Introduction to Structural Equations with Latent Variables

Specifying Structural Equation Models

Consider fitting a linear equation to two observed variables, Y and X. Simple linear regression uses the model of a particular form, labeled for purposes of discussion, as Model Form A.

Model Form A

$Y & = & \alpha + \beta X + E_Y \$

where $\alpha$ and $\beta$ are coefficients to be estimated and E_Y is an error term. If the values of X are fixed, the values of E_Y are assumed to be independent and identically distributed realizations of a normally distributed random variable with mean zero and variance Var(E_Y). If X is a random variable, X and E_Y are assumed to have a bivariate normal distribution with zero correlation and variances Var(X) and Var(E_Y), respectively. Under either set of assumptions, the usual formulas hold for the estimates of the coefficients and their standard errors (see Chapter 3, "Introduction to Regression Procedures").

In the REG or SYSLIN procedure, you would fit a simple linear regression model with a MODEL statement listing only the names of the manifest variables:

   proc reg;
      model y=x;
   run;

You can also fit this model with PROC CALIS, but you must explicitly specify the names of the parameters and the error terms (except for the intercept, which is assumed to be present in each equation). The linear equation is given in the LINEQS statement, and the error variance is specified in the STD statement.

   proc calis cov;
      lineqs y=beta x + ex;
      std ex=vex;
   run;

The parameters are the regression coefficient BETA and the variance VEX of the error term EX. You do not need to type an * between BETA and X to indicate the multiplication of the variable by the coefficient.

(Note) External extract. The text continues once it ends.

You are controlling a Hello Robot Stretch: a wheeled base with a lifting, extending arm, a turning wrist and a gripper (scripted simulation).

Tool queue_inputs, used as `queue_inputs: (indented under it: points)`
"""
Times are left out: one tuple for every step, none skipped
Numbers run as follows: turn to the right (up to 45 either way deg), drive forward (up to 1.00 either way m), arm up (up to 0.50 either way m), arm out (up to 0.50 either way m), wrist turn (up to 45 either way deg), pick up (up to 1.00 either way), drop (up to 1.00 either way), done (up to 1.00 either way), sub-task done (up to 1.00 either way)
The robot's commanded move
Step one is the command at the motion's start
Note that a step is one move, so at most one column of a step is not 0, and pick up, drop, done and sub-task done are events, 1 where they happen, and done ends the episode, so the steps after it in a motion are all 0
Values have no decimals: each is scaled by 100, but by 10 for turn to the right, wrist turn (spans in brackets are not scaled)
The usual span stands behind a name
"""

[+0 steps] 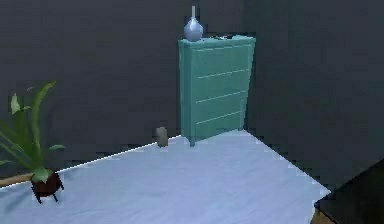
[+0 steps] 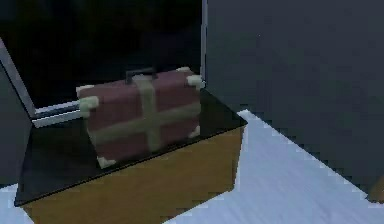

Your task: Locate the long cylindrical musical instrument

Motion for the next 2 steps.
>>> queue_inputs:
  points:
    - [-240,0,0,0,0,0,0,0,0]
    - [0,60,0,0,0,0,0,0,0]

The LINEQS statement uses the convention that the names of error terms begin with the letter E, disturbances (errors terms for latent variables) in equations begin with D, and other latent variables begin with F for "factor." Names of variables in the input SAS data set can, of course, begin with any letter.

If you leave out the name of a coefficient, the value of the coefficient is assumed to be 1. If you leave out the name of a variance, the variance is assumed to be 0. So if you tried to write the model the same way you would in PROC REG, for example,

   proc calis cov;
      lineqs y=x;

you would be fitting a model that says Y is equal to X plus an intercept, with no error.

The COV option is used because PROC CALIS, like PROC FACTOR, analyzes the correlation matrix by default, yielding standardized regression coefficients. The COV option causes the covariance matrix to be analyzed, producing raw regression coefficients. See Chapter 3, "Introduction to Regression Procedures," for a discussion of the interpretation of raw and standardized regression coefficients.

Since the analysis of covariance structures is based on modeling the covariance matrix and the covariance matrix contains no information about means, PROC CALIS neglects the intercept parameter by default. To estimate the intercept, change the COV option to UCOV, which analyzes the uncorrected covariance matrix, and use the AUGMENT option, which adds a row and column for the intercept, called INTERCEP, to the matrix being analyzed. The model can then be specified as

   proc calis ucov augment;
      lineqs y=alpha intercep + beta x + ex;
      std ex=vex;
   run;

In the LINEQS statement, intercep represents a variable with a constant value of 1; hence, the coefficient alpha is the intercept parameter.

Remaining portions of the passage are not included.